По возвращении из Фороса Раиса Максимовна недели две не звонила мне. А
когда позвонила, подробно рассказала о событиях на форосской даче. Я
чувствовал, как она переживает, да она и не скрывала этого. У нее случился
микроинсульт, было задето зрение.
Отвечая на ее вопрос, как обстоят дела с книгой, я рассказал о встрече с
Адамовым 19 августа. Позднее мне сообщили, что руководство другого
издательства, в которое была передана рукопись книги, решило в дни путча
рассыпать типографский набор. Быстрый провал авантюры ГКЧП помешал
осуществлению этого решения.
Раиса Максимовна была очень рада выходу книги. Помню ее слова, что в
трудной драматической обстановке публикация "Я надеюсь..." стала для нее
моральной поддержкой. Она говорила тогда, что набралось много материала и
она хочет написать другую книгу - о встречах с разными людьми в Советском
Союзе и во время поездок в другие страны.
Гонорар за книгу "Я надеюсь..." Раиса Максимовна передала в детскую
клинику для лечения лейкозов.
Юрий СОЛОМОНОВ
Визит Первой леди
В России никогда не любили жен великих людей.
Неприязнь проистекает из некоего несоответствия избранницы тому идеалу,
который мерещится возбужденной общественности. Не соответствовала Наталья
Николаевна Гончарова мужу своему Александру Сергеевичу, больше того, по
мнению многих, она-то его и сгубила.
А разве не от Софьи Андреевны отправился Лев Николаевич Толстой помирать
на станцию Астапово? Он гений. А она кто? Напоминала о том, что дети должны
жить "как все". Что "нужно иметь деньги, надо выдавать дочерей замуж...
нельзя ссориться с правительством, иначе могут сослать".
Это все Софья Андреевна, по словам одного исследователя, советовала
великому писателю. А вот другая супруга, Елена Георгиевна Боннэр, великому
гражданину Андрею Дмитриевичу Сахарову, напротив, советовала с
правительством ссориться. Да так, чтобы сослали. Во всяком случае, на этой
версии настаивала не только молва, но и официальная пресса. Если верить
некоторым публикациям, выходившим в трудные для Сахарова годы, то жена-то
его и подбила на путь еретика и диссидента. Это уж мы позже узнаем, от
самого Андрея Дмитриевича, что жена была ему настоящим другом, разделила с
ним все испытания. Узнать вроде узнали, но когда Сахарова не стало, другой
вопрос начал занимать любопытствующих граждан: чего это вдова академика
вытворяет - то интервью даст, то статью напишет?..

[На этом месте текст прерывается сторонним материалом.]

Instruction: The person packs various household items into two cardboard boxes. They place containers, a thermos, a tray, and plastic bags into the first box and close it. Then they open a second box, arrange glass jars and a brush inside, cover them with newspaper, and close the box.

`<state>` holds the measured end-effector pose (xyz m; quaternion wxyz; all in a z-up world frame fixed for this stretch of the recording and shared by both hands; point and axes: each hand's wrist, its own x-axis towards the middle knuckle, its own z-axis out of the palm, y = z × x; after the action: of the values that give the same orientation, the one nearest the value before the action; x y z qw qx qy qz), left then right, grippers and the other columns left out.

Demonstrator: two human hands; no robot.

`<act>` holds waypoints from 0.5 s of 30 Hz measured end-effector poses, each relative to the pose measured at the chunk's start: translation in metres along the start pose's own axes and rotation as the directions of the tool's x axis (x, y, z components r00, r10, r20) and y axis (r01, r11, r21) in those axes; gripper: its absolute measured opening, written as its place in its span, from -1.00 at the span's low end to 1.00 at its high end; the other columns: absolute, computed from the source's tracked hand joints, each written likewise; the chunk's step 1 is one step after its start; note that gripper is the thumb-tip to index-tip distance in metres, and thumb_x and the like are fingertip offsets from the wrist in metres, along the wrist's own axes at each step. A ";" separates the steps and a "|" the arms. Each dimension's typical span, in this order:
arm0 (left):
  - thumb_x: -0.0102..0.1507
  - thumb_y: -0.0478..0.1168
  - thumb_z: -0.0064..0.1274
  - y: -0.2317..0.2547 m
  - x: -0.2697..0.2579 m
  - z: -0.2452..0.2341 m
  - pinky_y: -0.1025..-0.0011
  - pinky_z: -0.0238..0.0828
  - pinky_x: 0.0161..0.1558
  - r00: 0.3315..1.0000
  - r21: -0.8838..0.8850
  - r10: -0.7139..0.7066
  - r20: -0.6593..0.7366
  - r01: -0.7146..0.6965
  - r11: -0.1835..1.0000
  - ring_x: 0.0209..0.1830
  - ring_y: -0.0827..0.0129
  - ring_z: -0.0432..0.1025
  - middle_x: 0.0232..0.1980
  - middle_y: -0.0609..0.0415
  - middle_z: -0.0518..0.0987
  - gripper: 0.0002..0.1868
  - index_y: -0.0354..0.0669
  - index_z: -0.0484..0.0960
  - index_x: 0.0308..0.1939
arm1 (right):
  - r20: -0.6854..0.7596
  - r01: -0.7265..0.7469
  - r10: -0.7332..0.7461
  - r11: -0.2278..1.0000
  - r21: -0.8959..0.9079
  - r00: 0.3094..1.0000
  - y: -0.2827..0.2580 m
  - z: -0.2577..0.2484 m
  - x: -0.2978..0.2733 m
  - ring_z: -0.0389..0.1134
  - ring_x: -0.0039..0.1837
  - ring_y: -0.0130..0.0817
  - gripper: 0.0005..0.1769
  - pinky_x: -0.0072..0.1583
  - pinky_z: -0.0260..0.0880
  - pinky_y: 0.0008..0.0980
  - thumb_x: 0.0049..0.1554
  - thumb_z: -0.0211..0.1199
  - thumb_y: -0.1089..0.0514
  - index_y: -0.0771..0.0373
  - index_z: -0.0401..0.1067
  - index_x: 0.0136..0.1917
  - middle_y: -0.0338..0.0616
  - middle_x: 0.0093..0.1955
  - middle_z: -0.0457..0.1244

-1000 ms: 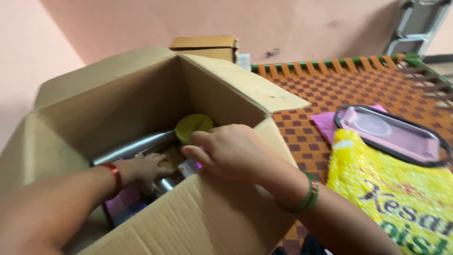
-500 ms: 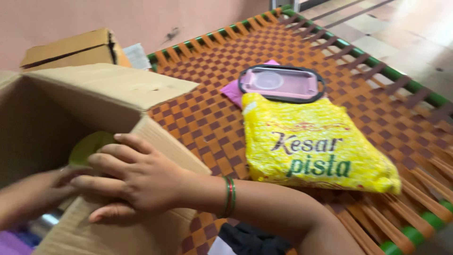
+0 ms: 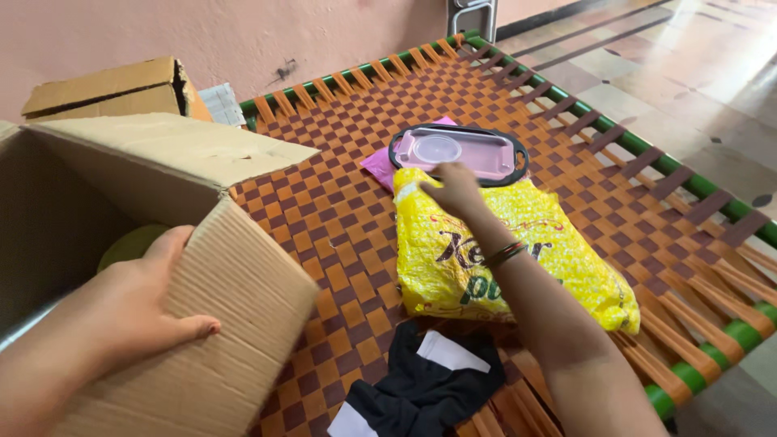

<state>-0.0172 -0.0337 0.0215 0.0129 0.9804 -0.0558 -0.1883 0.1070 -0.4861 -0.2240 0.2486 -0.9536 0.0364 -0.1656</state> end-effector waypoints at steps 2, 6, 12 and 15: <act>0.08 0.10 0.39 0.013 -0.006 0.000 0.21 0.56 0.07 0.998 0.185 -0.062 -0.018 0.064 0.981 0.06 0.01 0.59 0.01 -0.24 0.67 0.23 0.03 -0.09 0.64 | 0.046 -0.090 0.096 0.989 -0.114 0.994 0.040 -0.003 0.008 0.28 0.30 0.13 -0.44 0.34 0.28 0.00 0.13 0.37 -0.21 0.27 0.51 0.18 0.22 0.20 0.30; 0.11 0.05 0.34 0.016 -0.011 0.013 0.13 0.59 -0.03 0.995 0.121 -0.031 -0.095 0.043 0.992 -0.04 -0.05 0.61 -0.09 -0.29 0.66 0.10 -0.03 0.01 0.58 | -0.024 -0.229 0.229 0.954 -0.194 0.973 0.083 0.011 0.015 0.27 0.29 0.13 -0.51 0.30 0.26 0.02 0.07 0.37 -0.14 0.13 0.50 0.19 0.15 0.24 0.27; 0.12 -0.04 0.30 0.016 -0.018 0.028 0.07 0.53 0.00 0.988 -0.037 0.076 -0.136 -0.081 0.996 -0.01 -0.11 0.57 -0.07 -0.24 0.66 -0.06 0.03 0.14 0.50 | -0.156 0.048 -0.076 0.983 -0.178 0.985 0.113 0.055 0.048 0.29 0.38 0.06 -0.57 0.40 0.26 0.00 0.22 0.25 -0.10 0.13 0.48 0.27 -0.04 0.32 0.30; 0.09 -0.14 0.27 0.018 -0.020 0.037 0.11 0.53 0.03 0.975 -0.222 0.161 -0.151 -0.193 0.956 0.04 -0.09 0.57 0.00 -0.24 0.64 -0.07 0.02 0.15 0.50 | -0.153 0.144 -0.172 0.974 -0.178 0.973 0.101 0.065 0.066 0.25 0.35 0.14 -0.47 0.30 0.25 0.12 0.21 0.21 -0.19 0.13 0.44 0.32 0.03 0.34 0.26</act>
<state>-0.0511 -0.0498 -0.0048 0.1492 0.9733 -0.1199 -0.1267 0.1928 -0.5543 -0.3072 0.1506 -0.9535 -0.0053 -0.2608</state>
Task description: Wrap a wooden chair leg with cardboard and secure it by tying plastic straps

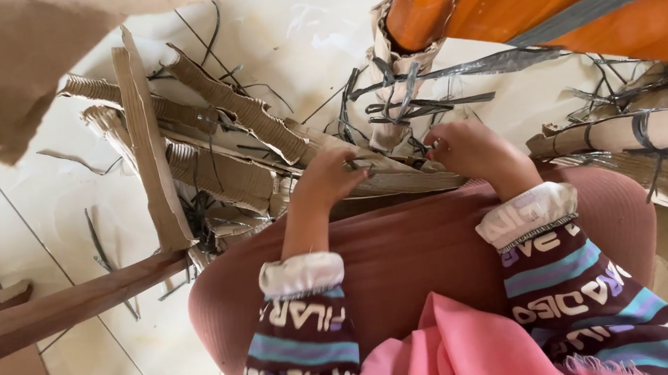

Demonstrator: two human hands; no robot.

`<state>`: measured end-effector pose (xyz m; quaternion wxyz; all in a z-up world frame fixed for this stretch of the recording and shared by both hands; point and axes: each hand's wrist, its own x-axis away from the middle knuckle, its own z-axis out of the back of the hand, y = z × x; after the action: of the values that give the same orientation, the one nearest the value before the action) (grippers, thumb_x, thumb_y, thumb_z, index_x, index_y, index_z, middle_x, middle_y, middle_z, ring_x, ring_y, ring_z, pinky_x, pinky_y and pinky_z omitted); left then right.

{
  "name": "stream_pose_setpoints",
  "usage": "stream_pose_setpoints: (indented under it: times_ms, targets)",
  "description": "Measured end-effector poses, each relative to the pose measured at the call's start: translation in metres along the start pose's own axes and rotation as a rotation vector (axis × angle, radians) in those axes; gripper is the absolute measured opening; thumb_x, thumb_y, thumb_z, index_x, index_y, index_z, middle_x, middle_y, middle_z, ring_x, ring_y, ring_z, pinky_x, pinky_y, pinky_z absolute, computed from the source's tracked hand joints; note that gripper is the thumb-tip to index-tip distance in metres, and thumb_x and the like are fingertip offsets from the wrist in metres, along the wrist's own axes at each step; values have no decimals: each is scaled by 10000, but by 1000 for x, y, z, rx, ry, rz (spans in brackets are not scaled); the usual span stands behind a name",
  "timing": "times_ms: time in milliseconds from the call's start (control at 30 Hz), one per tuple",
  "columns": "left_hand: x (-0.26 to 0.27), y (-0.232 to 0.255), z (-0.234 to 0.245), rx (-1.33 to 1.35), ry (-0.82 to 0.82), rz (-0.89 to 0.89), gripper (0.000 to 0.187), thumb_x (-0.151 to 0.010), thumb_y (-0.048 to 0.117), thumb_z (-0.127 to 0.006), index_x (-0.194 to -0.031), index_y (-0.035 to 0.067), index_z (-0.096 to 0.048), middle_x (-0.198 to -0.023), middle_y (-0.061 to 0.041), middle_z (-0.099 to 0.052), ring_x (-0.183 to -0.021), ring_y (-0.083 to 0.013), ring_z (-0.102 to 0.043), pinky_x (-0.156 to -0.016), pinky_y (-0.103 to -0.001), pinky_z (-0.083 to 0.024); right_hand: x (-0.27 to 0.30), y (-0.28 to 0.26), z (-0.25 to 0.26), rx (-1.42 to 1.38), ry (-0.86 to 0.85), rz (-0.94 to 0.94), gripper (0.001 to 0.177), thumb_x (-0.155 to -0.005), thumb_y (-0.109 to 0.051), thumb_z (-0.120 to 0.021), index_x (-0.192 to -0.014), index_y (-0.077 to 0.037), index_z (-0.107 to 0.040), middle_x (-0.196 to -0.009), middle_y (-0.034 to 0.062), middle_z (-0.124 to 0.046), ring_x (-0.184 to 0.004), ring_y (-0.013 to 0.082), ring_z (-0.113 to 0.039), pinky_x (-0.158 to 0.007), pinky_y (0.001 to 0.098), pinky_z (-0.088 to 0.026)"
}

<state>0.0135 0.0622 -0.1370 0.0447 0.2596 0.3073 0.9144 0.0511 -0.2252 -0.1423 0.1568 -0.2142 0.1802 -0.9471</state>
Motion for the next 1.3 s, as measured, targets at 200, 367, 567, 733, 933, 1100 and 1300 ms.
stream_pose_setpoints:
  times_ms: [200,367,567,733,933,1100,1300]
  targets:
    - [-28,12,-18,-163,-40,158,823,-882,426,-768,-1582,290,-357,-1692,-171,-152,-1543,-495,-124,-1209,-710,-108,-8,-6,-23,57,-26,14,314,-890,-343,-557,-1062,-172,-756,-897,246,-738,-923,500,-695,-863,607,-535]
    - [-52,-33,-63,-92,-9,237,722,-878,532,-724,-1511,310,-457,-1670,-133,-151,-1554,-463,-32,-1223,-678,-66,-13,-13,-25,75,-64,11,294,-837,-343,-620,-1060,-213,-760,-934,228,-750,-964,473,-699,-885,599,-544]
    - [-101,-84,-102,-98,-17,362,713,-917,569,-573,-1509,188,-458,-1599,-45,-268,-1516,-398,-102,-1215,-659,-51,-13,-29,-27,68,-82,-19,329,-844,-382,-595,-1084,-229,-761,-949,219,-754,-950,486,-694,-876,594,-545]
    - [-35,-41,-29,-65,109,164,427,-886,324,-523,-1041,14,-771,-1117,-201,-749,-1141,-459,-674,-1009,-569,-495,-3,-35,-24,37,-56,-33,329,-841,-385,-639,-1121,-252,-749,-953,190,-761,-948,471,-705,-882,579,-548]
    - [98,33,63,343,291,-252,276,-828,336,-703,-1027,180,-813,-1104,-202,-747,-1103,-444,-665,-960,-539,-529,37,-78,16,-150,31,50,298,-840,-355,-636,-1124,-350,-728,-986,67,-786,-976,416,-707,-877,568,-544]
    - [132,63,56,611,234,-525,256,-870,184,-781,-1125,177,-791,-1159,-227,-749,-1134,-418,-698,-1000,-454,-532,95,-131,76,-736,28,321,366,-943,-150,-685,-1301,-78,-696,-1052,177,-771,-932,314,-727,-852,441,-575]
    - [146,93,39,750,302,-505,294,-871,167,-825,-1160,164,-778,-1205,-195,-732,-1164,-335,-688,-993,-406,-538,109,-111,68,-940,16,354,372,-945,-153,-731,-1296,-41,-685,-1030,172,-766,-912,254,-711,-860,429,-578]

Действительно, нехорошо, Елена Георгиевна, неужто места своего не знаете?
И уж кого больше всего хочется одернуть нашим милым ценителям прекрасного
пола, так это Раису Максимовну Горбачеву. Вот уж кто действительно много на
себя берет! Вы посмотрите: куда муж - туда и она. Он - за рубеж, и она -
рядом. Он выступает по телевидению, и она - туда же. Как тут не возмутиться!